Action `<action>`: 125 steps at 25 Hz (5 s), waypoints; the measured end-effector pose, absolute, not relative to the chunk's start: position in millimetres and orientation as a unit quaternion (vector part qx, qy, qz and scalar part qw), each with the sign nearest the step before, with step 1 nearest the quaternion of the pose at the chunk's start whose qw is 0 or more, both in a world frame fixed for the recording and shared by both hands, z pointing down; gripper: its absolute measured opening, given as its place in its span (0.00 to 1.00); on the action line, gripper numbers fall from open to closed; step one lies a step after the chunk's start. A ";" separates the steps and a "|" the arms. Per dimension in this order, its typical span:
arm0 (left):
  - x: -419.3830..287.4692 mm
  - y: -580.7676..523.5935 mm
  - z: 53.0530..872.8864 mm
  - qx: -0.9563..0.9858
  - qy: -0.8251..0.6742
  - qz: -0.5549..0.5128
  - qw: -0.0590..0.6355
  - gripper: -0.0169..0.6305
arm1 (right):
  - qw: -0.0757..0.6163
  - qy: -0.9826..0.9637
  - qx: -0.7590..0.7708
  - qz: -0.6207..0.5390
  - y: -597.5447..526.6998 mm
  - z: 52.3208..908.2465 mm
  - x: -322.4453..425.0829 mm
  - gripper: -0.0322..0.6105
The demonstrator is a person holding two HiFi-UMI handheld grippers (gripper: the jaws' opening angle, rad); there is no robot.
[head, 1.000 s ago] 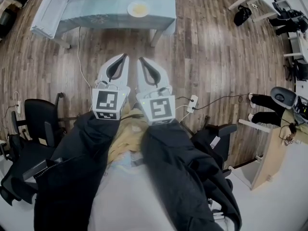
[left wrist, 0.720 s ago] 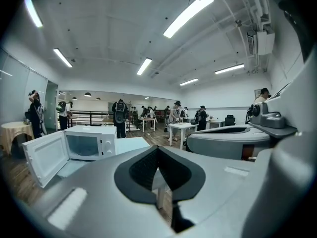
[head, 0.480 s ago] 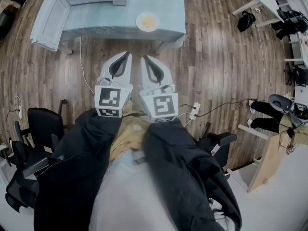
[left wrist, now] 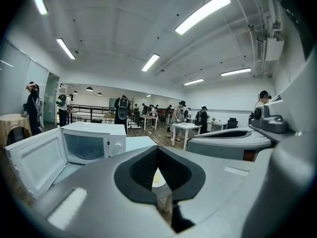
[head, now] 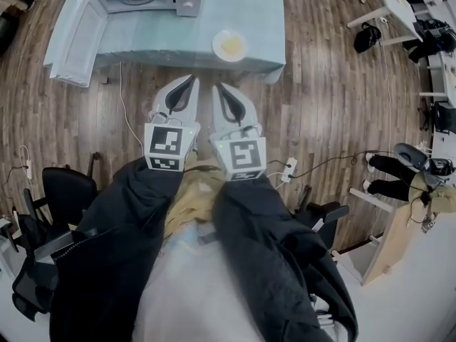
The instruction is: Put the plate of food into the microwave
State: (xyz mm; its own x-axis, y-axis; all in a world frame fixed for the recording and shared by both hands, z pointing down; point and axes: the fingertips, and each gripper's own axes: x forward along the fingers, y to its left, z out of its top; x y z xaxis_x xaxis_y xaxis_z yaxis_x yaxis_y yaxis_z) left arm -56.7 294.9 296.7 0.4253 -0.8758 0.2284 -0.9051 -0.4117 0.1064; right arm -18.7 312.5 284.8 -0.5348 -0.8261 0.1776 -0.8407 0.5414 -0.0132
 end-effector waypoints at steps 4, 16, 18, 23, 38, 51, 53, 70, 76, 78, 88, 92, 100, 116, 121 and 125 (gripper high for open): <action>-69.1 278.7 300.8 0.837 -0.533 0.072 0.101 0.02 | 0.085 -0.877 0.471 0.049 298.9 289.8 -33.0 0.04; -67.7 250.1 327.9 0.825 -0.543 0.089 0.129 0.02 | 0.114 -0.881 0.452 0.077 269.7 320.3 -28.7 0.04; -68.3 237.6 330.1 0.820 -0.549 0.092 0.131 0.02 | 0.120 -0.887 0.440 0.071 258.6 322.8 -30.0 0.04; -61.5 196.1 333.9 0.814 -0.555 0.097 0.142 0.02 | 0.125 -0.897 0.418 0.078 220.5 331.7 -25.8 0.04; -7.3 116.0 426.6 0.781 -0.542 0.185 0.248 0.02 | 0.156 -0.895 0.373 0.189 129.7 406.5 34.0 0.04; 2.1 126.4 511.0 0.750 -0.509 0.258 0.336 0.02 | 0.212 -0.865 0.323 0.320 121.5 506.0 54.3 0.04; 4.3 128.3 522.1 0.751 -0.498 0.264 0.345 0.02 | 0.223 -0.857 0.326 0.330 123.4 517.4 57.2 0.04; -4.6 157.0 582.9 0.750 -0.420 0.318 0.399 0.02 | 0.204 -0.753 0.367 0.506 154.9 605.0 54.6 0.06; -6.8 172.0 593.2 0.747 -0.412 0.321 0.412 0.02 | 0.179 -0.722 0.371 0.557 161.2 628.9 56.4 0.10; -6.3 172.2 594.2 0.746 -0.412 0.320 0.414 0.02 | 0.165 -0.711 0.372 0.573 160.9 633.9 58.8 0.11; -6.6 168.1 599.0 0.745 -0.410 0.317 0.420 0.02 | 0.119 -0.680 0.358 0.629 153.6 646.5 57.8 0.17; -7.9 170.7 602.2 0.742 -0.410 0.319 0.424 0.02 | 0.111 -0.679 0.352 0.635 157.2 644.7 59.4 0.17; -14.5 170.5 603.2 0.737 -0.411 0.323 0.428 0.02 | 0.052 -0.650 0.369 0.663 138.6 653.5 60.2 0.21; -23.7 179.4 612.7 0.728 -0.410 0.326 0.442 0.02 | -0.077 -0.603 0.336 0.719 122.3 650.8 56.0 0.08; -29.9 181.3 613.6 0.725 -0.416 0.322 0.444 0.02 | -0.091 -0.605 0.326 0.720 127.4 645.5 57.1 0.07; -36.7 180.6 613.7 0.723 -0.422 0.317 0.446 0.02 | -0.081 -0.612 0.309 0.723 136.0 641.6 52.7 0.07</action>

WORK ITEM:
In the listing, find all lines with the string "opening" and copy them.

EXERCISE RESULT:
Action `<action>`: 125 steps at 25 Hz (5 s), waypoints; the measured end-effector pose, absolute, not relative to the chunk's start: position in millimetres and orientation as a unit quaternion (vector part qx, qy, qz and scalar part qw), each with the sign nearest the step before, with step 1 nearest the quaternion of the pose at the chunk's start whose qw is 0 or more, both in a world frame fixed for the recording and shared by both hands, z pointing down; gripper: its absolute measured opening, given as its place in its span (0.00 to 1.00); on the action line, gripper numbers fall from open to closed; step one lies a step after the chunk's start. A ";" separates the steps and a "|" the arms. Per dimension in this order, its typical span:
The demonstrator is a person holding two HiFi-UMI handheld grippers (gripper: the jaws' opening angle, rad); there is no robot.

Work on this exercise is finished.